SLOWING OR STOPPING ANTI-VEGF INJECTIONS

In a post-hoc analysis of the RISE and RIDE studies, Goldberg et al found that eyes treated with anti-VEGF agents that experienced regression of DR score to mild-to-moderate NPDR were prone to faster worsening when anti-VEGF therapy was reduced, in comparison with untreated eyes with mild-to-moderate NPDR.¹²

Additionally, the authors found that the rate of worsening DR in previously treated eyes occurred at a supraphysiologic level. This raises the question: Is anti-VEGF therapy truly improving DR, or is it instead masking the true DR grading? This analysis has fueled debate over whether anti-VEGF agents are, in fact, disease-modifying in this context.

HOPE FOR THE FUTURE

Every Friday at our center, we operate on patients who are bilaterally blind from traction retinal detachments. The surgeries are exhilarating, but we leave with an overwhelming sadness that we spend our Fridays like this. With the implementation of telescreening programs throughout the city, we hope to capture patients earlier and reduce the number of patients experiencing vision loss due to DR.

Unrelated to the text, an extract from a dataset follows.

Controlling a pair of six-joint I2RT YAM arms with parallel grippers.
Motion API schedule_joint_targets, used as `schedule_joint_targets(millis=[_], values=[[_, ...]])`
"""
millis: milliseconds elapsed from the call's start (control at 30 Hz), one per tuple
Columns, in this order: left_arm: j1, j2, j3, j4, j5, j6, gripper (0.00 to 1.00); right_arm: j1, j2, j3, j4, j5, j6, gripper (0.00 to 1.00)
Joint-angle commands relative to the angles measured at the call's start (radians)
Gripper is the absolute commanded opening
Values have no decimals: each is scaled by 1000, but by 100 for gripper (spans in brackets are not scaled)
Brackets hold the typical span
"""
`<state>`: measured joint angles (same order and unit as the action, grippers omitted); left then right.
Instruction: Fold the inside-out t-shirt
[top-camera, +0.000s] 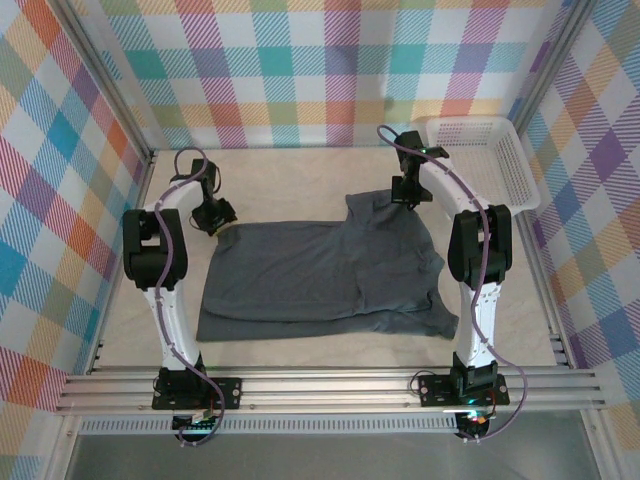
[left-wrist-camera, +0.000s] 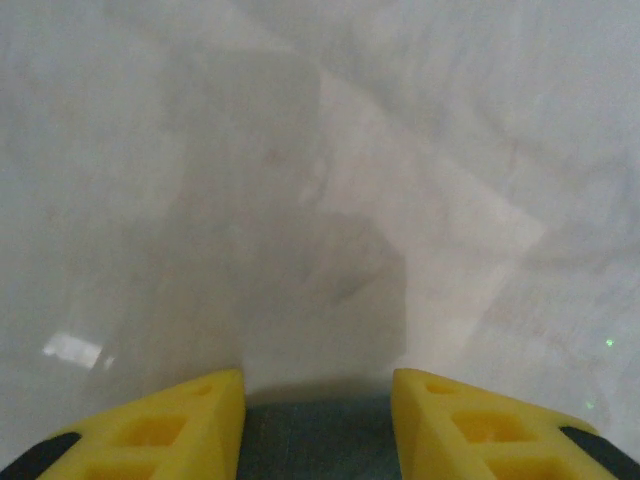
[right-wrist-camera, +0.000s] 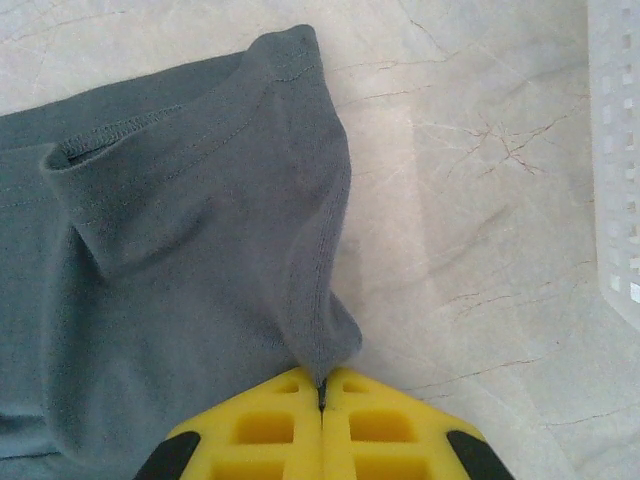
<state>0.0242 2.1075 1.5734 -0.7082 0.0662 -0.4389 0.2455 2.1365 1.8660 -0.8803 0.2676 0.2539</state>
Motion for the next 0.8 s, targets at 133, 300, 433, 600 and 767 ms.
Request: schedule_joint_targets(millis=[133,300,433,600,767], values=[[10,-115,-24,-33,-62,28,51,0,3,-6,-8,-7,8,0],[9,-93,-45,-13,-21,0,55,0,0,-9,-8,2,0,0],[10,-46,-14,1,-11,5,56,0,0,-14,-7,1,1,0],[10,21,33,19,33,10,50,0,2,-19,-6,-2,1,0],[9,81,68,-21,17,5,33,0,-3,-20,-8,-5,5,0]])
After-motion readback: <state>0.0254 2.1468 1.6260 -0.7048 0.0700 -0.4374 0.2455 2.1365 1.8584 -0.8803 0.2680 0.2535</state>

During educational meetings, experts in the field discuss anti-VEGF therapy versus PRP, presumably with the goal that the retina community will eventually migrate exclusively to anti-VEGF therapy. However, we hope to stop the binarization of the DR treatment paradigm. Anti-VEGF agents hold incredible merit for the management of DR and DME, and PRP continues to build upon a 50-year history of vision-saving outcomes.

The management of DR is complex and patient-specific. We must understand the entirety of the literature to support our decision-making, and we must also understand the needs of each unique patient and assess the likelihood of adherence to continuous therapy. To eradicate legal blindness due to DR in the United States—a lofty yet attainable goal—we will need a combination of therapies. Today, both laser and injection serve crucial roles, and both should be taught throughout residency and fellowship training programs.